The common definition of “magical thinking” is the belief that one’s thoughts can control reality. This often shows up in yoga and wellness communities (well, and at this point, just on the Internet in general) as “manifestation.” I don’t think that magical thinking is the only way to frame up manifestation, but I think that definition has become the most common belief for how manifestation happens. I did not know how committed I was to manifestation, how integrated it had become into my worldview, until the experiences of the last year undid it.
During my first cycle of IVF stimulation, I went deep into “mama vibes.” I was doing intention setting, intentional journaling, fertility meditations, all sorts of visualization, and sending positive energy into my ovaries. I was doing all the things that are recommended for successful manifestation, and I had strong faith that it was working. For all of December I had this glow of confident motherhood. I felt my ovaries filling up and responding extravagantly to the stimulation drugs, and the medical professionals affirmed that what was happening in my body was very unusual for anyone, much less someone who is 41. When they retrieved 33 eggs it really seemed to confirm that my manifestation efforts were working.
When I learned that all my efforts and my crazy number of eggs had resulted in only one viable embryo, it was crushing.
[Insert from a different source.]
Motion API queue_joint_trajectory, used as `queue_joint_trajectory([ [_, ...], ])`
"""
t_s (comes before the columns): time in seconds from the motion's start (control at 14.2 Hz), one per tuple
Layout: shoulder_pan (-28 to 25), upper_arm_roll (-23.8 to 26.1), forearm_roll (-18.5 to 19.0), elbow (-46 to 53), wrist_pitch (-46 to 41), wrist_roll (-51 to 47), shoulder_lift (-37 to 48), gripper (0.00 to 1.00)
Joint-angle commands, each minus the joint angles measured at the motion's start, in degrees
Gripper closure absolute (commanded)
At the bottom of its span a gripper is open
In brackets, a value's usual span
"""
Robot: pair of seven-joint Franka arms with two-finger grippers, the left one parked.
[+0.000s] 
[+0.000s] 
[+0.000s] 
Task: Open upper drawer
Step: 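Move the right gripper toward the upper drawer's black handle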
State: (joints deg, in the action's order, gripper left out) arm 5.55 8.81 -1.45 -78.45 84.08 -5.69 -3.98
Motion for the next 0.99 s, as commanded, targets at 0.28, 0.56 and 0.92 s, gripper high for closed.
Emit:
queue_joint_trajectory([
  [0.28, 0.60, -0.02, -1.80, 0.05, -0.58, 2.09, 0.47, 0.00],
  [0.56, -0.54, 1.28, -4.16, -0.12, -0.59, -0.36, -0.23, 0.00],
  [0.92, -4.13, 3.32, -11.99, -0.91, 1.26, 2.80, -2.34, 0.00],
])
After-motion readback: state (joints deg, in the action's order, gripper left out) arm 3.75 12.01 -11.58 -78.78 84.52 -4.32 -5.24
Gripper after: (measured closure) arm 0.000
It was crushing because I had been so confident that my stimulation cycle would result in enough embryos for more than one child, plus a couple to spare. Now I would have to go through stimulation and egg retrieval again, which is physically, emotionally, and financially draining. It was also crushing because it triggered a crisis of faith.
The crisis of faith is far reaching and ongoing, but the outcome specific to my IVF experience was feeling that there were three explanations for only getting one embryo: 1. God really doesn’t want me to be a mother, 2. my efforts at manifestation weren’t good enough (ie. I’m not good enough), or 3. my new age-y manifestation beliefs might just be bullshit. In any case, my doctors assured me that the results of the egg retrieval had nothing to do with anything I did or didn’t do. It is pretty straight forward that the cause is only my age and that the quality of everyone’s eggs declines as they get older.
As often happens during a crisis of faith, this one event didn’t just cause me to question manifestation “gospel”, but also caused a temporary collapse of faith in anything that I couldn’t see or experience for myself. Almost all the woo-woo new age stuff that I had leaned so hard on for so long went out the window (along with more traditional prayer) and I functioned through January on a barebones yoga framework of getting out of my head and into my body through daily asana. Literal embodiment. My second cycle of stimulation was very different as a result. I didn’t assign any spiritual significance to the process. The shots were just shots. The follicles in my ovaries were just follicles. The eggs were just eggs. The embryos were just embryos. When I learned last week that only two of the twelve embryos from round two were viable, it was not crushing. In fact, I feel grateful. I feel grateful that there are now three little seeds of potential for me to become a mother.
It turns out that the real key to getting grounded is to surrender the illusion of any kind of control, get present in your body (which is itself the ground, the home for your life), and let things unfold in their own time from that place. I knew that conceptually from yoga philosophy, but this experience has really made me feel it. It’s going to take continued practice, because I don’t love waiting, but I hope that the roots have finally taken.